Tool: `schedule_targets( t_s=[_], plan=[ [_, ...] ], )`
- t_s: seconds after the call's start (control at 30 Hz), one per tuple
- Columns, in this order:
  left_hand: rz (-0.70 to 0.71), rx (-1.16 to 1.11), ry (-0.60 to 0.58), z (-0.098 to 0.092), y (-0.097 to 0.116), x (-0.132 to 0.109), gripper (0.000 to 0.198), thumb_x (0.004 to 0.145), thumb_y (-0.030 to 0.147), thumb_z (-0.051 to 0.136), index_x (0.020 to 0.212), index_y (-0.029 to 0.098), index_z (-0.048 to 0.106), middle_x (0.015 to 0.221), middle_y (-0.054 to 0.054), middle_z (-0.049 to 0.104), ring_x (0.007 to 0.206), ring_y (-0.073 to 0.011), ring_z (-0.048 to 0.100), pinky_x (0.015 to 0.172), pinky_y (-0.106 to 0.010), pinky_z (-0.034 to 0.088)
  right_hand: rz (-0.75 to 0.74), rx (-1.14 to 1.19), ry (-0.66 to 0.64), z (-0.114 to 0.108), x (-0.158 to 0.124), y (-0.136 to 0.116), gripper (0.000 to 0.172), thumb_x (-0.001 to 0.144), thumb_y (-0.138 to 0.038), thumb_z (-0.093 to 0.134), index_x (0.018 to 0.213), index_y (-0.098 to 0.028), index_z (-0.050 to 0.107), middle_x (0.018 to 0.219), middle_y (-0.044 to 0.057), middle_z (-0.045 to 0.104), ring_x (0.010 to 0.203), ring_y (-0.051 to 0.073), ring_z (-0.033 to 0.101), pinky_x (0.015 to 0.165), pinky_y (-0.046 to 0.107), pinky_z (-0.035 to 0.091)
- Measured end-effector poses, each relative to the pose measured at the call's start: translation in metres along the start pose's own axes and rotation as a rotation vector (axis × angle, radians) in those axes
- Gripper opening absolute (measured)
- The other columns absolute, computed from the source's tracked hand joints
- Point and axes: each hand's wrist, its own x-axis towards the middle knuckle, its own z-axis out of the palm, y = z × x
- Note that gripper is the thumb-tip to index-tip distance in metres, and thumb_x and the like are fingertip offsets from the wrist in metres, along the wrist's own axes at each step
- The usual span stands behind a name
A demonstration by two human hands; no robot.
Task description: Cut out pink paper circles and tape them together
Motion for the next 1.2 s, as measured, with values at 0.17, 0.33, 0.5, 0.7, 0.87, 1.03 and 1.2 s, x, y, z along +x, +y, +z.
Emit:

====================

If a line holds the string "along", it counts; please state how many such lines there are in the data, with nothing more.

Task result -
3